When there is weak isomaltase/palatinase activity in the body as found in the studies cited, enzyme supplementation is called for.  Prior to Isogest® there was no means through commercially-available enzyme products to get that supplementation.  When insufficient isomaltase/palatinase activity is the case, isomaltose and palatinose -- two complex sugars -- remain partially undigested.  Isomaltose is found in corn syrups, candies and complex starches.  Palatinose is produced in the body primarily as a byproduct of bacterial breakdown of other sugars and starches.  When isomaltose and palatinose remain partially undigested, gas, bloating, constipation or diarrhea and other intestinal disturbances can result; this contributes to gastrointestinal pain.  Kirkman's broad-spectrum enzyme products containing Isogest® finally provide a solution to the missing isomaltase enzyme fraction.


Yes, prior to marketing enzymes containing Isogest®, Kirkman® arranged for 12 prominent health professionals who specialize in patients with special needs and special dietary requirements to use enzymes containing Isogest® in their practices in order to verify the efficacy of the products and to ensure the absence of any undesirable side effects.  The following doctors and clinics participated in the study:
  • Dr. Lynne Mielke, East Bay Medical Clinic, Pleasanton, CA
  • Dr. David Berger, Wholistic Pediatrics, Tampa, FL
  • Dr. Andrew Levinson, Vitality Health and Wellness, Miami, FL
  • Dr.
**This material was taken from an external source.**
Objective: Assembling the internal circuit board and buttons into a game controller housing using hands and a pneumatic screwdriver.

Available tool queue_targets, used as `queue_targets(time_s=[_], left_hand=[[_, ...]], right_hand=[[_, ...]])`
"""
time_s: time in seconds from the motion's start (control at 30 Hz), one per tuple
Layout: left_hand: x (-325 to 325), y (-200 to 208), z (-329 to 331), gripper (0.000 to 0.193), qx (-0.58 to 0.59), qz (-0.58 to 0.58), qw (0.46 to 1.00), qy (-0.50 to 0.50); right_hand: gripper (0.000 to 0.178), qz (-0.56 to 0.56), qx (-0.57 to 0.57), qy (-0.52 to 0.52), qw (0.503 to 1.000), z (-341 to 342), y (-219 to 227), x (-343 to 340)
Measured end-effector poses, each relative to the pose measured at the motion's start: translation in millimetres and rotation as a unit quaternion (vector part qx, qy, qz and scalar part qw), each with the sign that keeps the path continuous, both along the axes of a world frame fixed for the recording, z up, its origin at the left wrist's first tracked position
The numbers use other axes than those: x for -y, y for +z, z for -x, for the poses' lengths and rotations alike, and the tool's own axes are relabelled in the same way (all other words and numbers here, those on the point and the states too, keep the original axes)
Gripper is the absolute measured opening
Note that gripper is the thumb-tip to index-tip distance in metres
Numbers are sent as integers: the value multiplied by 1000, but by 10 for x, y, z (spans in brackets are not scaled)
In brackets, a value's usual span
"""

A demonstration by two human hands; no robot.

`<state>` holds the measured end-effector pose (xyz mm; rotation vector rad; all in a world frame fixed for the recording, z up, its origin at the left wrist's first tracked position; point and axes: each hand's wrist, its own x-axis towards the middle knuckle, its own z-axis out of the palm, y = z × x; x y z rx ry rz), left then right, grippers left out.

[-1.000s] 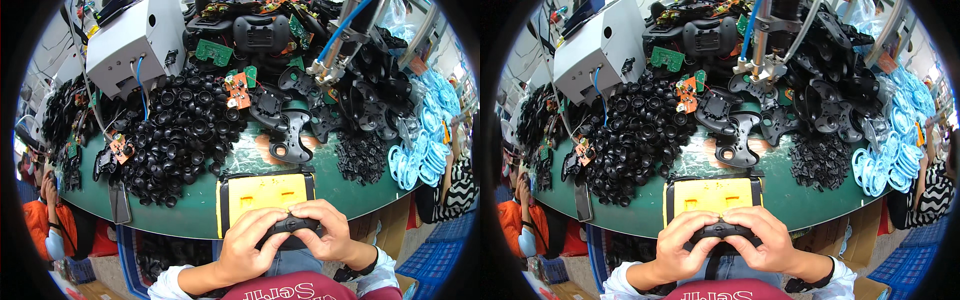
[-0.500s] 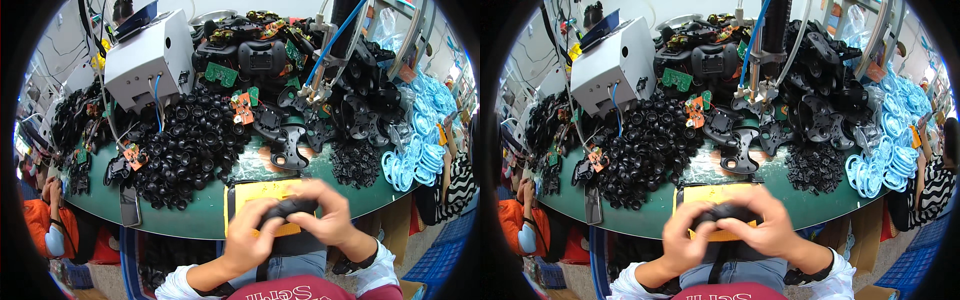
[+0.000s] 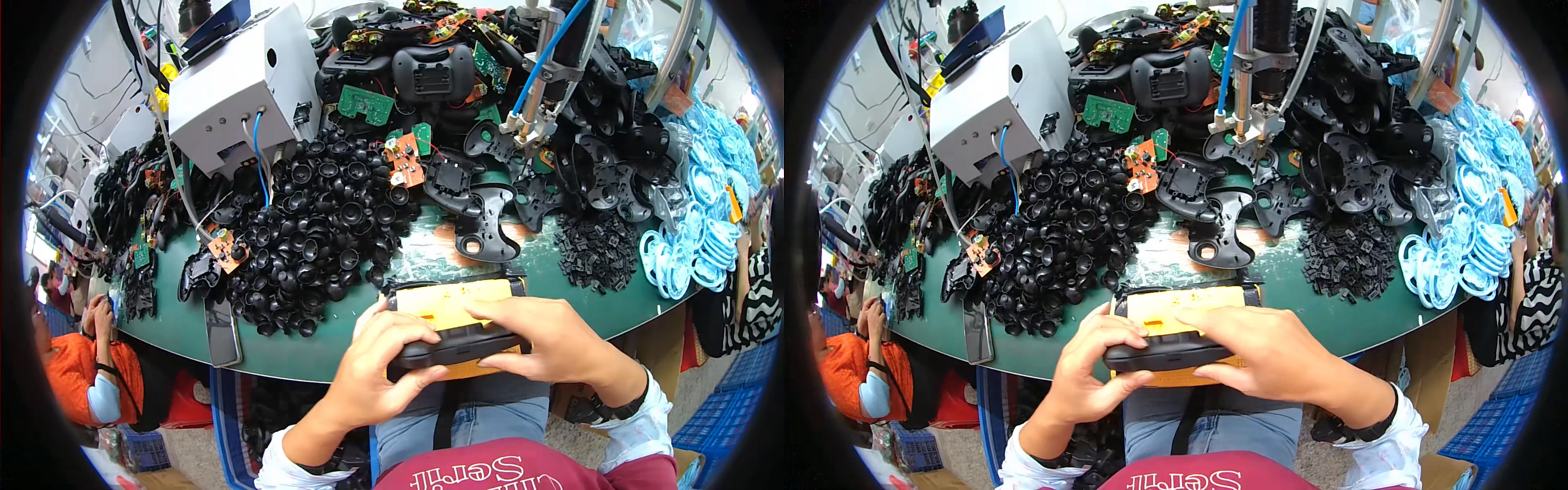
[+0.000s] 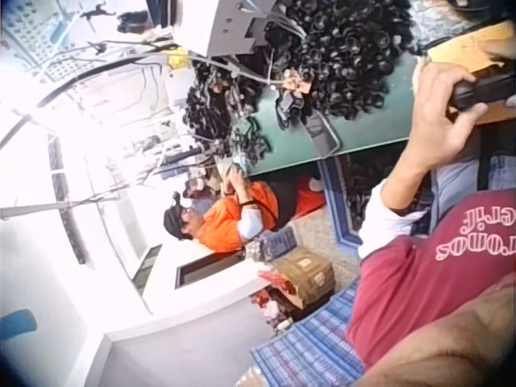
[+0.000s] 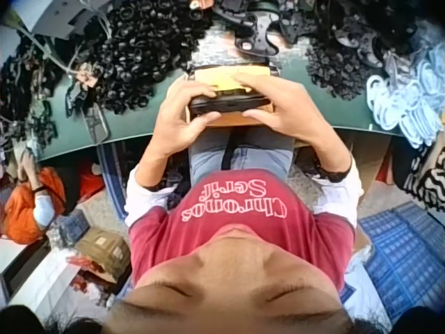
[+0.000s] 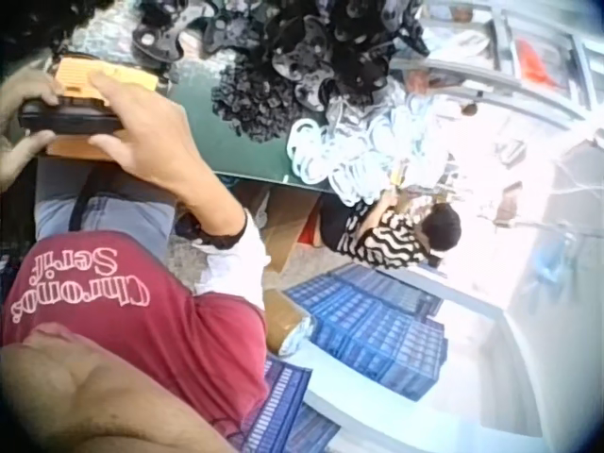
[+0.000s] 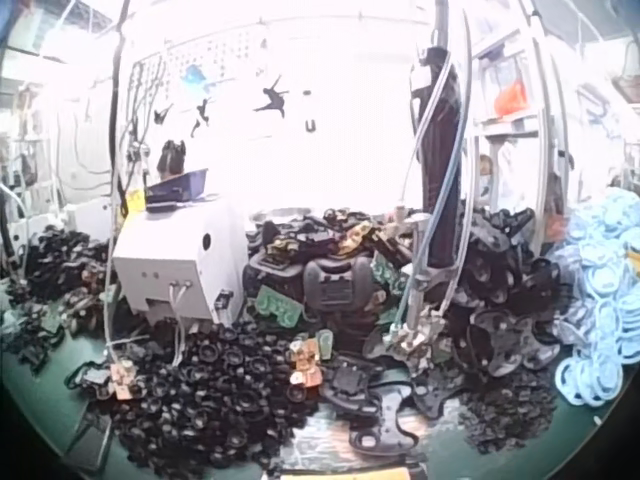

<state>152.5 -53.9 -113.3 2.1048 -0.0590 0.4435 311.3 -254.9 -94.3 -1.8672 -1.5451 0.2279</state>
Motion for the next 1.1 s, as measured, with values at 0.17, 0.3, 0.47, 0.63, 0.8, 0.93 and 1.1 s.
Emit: queue_targets(time_s=[0.17, 0.3, 0.47, 0.63, 0.8, 0.93, 1.1], left_hand=[[-20, 55, 76, 36, -20, -42, 999, 20], [15, 4, 60, 35, 5, -33, 998, 46], [-74, 155, -161, 34, 98, -68, 992, 43], [37, -335, -220, 26, 104, -295, 950, -1], [269, -119, 142, 40, 45, -285, 957, 31], [403, 1, -222, 49, 1, -296, 955, 14], [348, -314, -260, 58, 12, -331, 943, 36]], right_hand=[[42, -119, -110, 19, 987, 53, -256, 37], [36, -111, -98, -7, 989, 77, -231, 13], [36, -184, -22, 17, 983, -160, 5, -99], [41, -84, 173, 22, 981, -139, -509, 283], [54, -76, 119, 5, 990, -168, -89, 426], [33, -434, -28, -218, 874, -733, 639, -190], [37, -325, -96, -180, 924, -1454, 1391, -481]])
John Green, The Evergreen Center, Oregon City, OR
  • Dr. Miriam Jang, San Rafael, CA
  • Dr. James Neubrander, Edison, NJ
  • Dr. Philip DeMio, Seven Hills, OH
  • Dr. Stephanie Cave, Baton Rouge, LA
  • Dr. Anju Usman, True Health Medical Center, Naperville, IL
  • Dr. Jacquelyn McCandless, Woodland Hills, CA
  • Dr. Brian Klepzig, Charlston, IL
  • Dr. Brian Jepson, formerly of Draper, UT (now at Thoughtful House, Austin, TX)

Doctors and parents of the patients were polled as to the effectiveness of the new products. Results were outstanding and side effects virtually non-existent. Kirkman immediately went to market with these exciting new products.

Below is a brief summary of the benefits that the doctors’ and parents’ evaluations of the new products highlighted:
  • less bloating
  • more regular bowel habits
  • less constipation
  • more normal stools
  • better overall digestion with less discomfort
  • firmer stools
  • less gas
  • less diarrhea
  • less sensitivity to dairy and grains
  • less odorous bowel movements
There are several situations that could make an enzyme containing Isogest® very beneficial. Anyone having digestive issues, in general, could benefit. Several special situations also may be supported by products containing Isogest® including:

  1. If you are currently taking any other digestive enzyme product and are not completely satisfied with the results.
  2. If you are specifically having problems digesting carbohydrates, Carb Digest™ could help with the bloating, gas and discomfort associated with poor carbohydrate digestion.
  3. If you are on the Specific Carbohydrate Diet (SCD) and are still having discomfort. This could be due to the incomplete digestion of isomaltose and palatinose. The late Elaine Gottschall, author of the book Breaking the Vicious Cycle, points out this fact in her book.
  4. If you are on the SCD and expect some minor infractions to occur. The SCD allows the consumption of monosaccharides only, and prohibits the ingestion of disaccharides and polysaccharides. Infractions are difficult to avoid especially when consuming prepared foods and starchy foods.